FarSight Studios
- Company type: Private
- Industry: Video games
- Founded: 1988; 38 years ago
- Founder: Jay Obernolte
- Headquarters: Big Bear Lake, California, United States
- Website: farsightstudios.com

= FarSight Studios =

American video game developer

FarSight Studios (formerly FarSight Technologies) is an American video game developer established in 1988 by Jay Obernolte.

== History ==
Jay Obernolte founded FarSight in 1988 while still a student at Caltech. He first learned to program on an Apple II as a child and went to college to study computer engineering. While there, Obernolte was hired by Nintendo, who had recently entered the American video game console market and needed English-language programmers to create games. FarSight Studios' first release was a coloring and animation application, Videomation, for the NES in 1991. They then released a similar game for Sega, Art Alive! In 1992, the company moved to Big Bear. During the 1990s, FarSight Studio's initial success was based on a series of first party football games for Sega. In 2002, the NFL decided to limit the licenses for their brand, forcing FarSight's publisher Konami to stop producing NFL games.

In the 2000s, FarSight transitioned to creating a series of games based on sports and arcade activities. In 2003, they partnered with publisher Crave Entertainment to create the rolling puzzle game Mojo! While reviews were mixed, FarSight studios were able to leverage Mojo's game engine to create a series of games that recreated existing pinball machines. They subsequently released Pinball Hall of Fame: The Gottlieb Collection in 2004, Pinball Hall of Fame: The Williams Collection in 2008, their best-known pinball game The Pinball Arcade in 2012, and Stern Pinball Arcade in 2016. For licensing work on The Pinball Arcade, vice president of product development Bobby King, and CEO Jay Obernolte were named in 2012 on Game Developer Magazine's "Power 50" list.

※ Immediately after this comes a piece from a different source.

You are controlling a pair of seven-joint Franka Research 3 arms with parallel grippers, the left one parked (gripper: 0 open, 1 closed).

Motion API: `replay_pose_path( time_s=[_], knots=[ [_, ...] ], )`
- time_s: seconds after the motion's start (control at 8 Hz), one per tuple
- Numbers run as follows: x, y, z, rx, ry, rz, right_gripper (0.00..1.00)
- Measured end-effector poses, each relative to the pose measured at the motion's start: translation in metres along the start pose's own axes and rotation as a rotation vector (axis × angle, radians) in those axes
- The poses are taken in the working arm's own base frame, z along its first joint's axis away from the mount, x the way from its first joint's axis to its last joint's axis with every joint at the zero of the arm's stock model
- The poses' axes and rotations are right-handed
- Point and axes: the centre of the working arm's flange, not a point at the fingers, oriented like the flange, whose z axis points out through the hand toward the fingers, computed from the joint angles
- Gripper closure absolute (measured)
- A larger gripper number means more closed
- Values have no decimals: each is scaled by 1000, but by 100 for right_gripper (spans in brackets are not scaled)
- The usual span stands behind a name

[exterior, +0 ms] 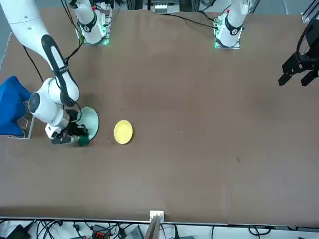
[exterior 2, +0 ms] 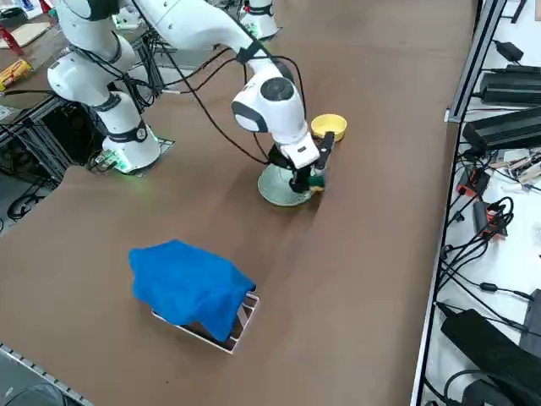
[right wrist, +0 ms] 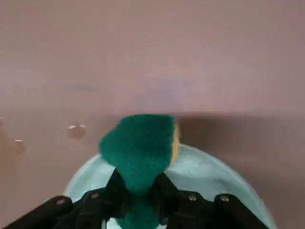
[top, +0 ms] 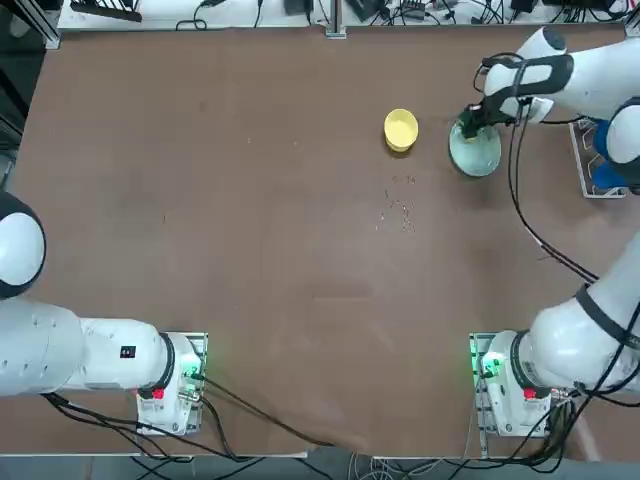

By 2013 the company had grown to over 30 employees with a two-story building in Big Bear Lake. As of 2024, Obernolte still headed the company, but no longer oversees day to day operations.

== Pinball games ==
FarSight Studios has released four video games that have recreated dozens of pinball machines. The re-creation of pinball machines was described as a form of curation and preservation. For their first game they sought the licenses to existing pinball machine designs, citing a hesitance to develop original pinball designs when existing games already had the necessary creativity and complexity to be successful. FarSight met with Pinball Hall of Fame founder, Tim Arnold, who advised that Gottlieb would be the easiest and most affordable company to obtain licenses from. Pinball Hall of Fame: The Gottlieb Collection was developed and released in 2004 (two years before actual the Pinball Hall of Fame opened). FarSight again partnered with Crave Entertainment to publish the game. Surprised at how successful this was they obtained the more expensive Williams license and released Pinball Hall of Fame: The Williams Collection in 2008. This received positive critical reviews, but had limited commercial success with disappointing sales.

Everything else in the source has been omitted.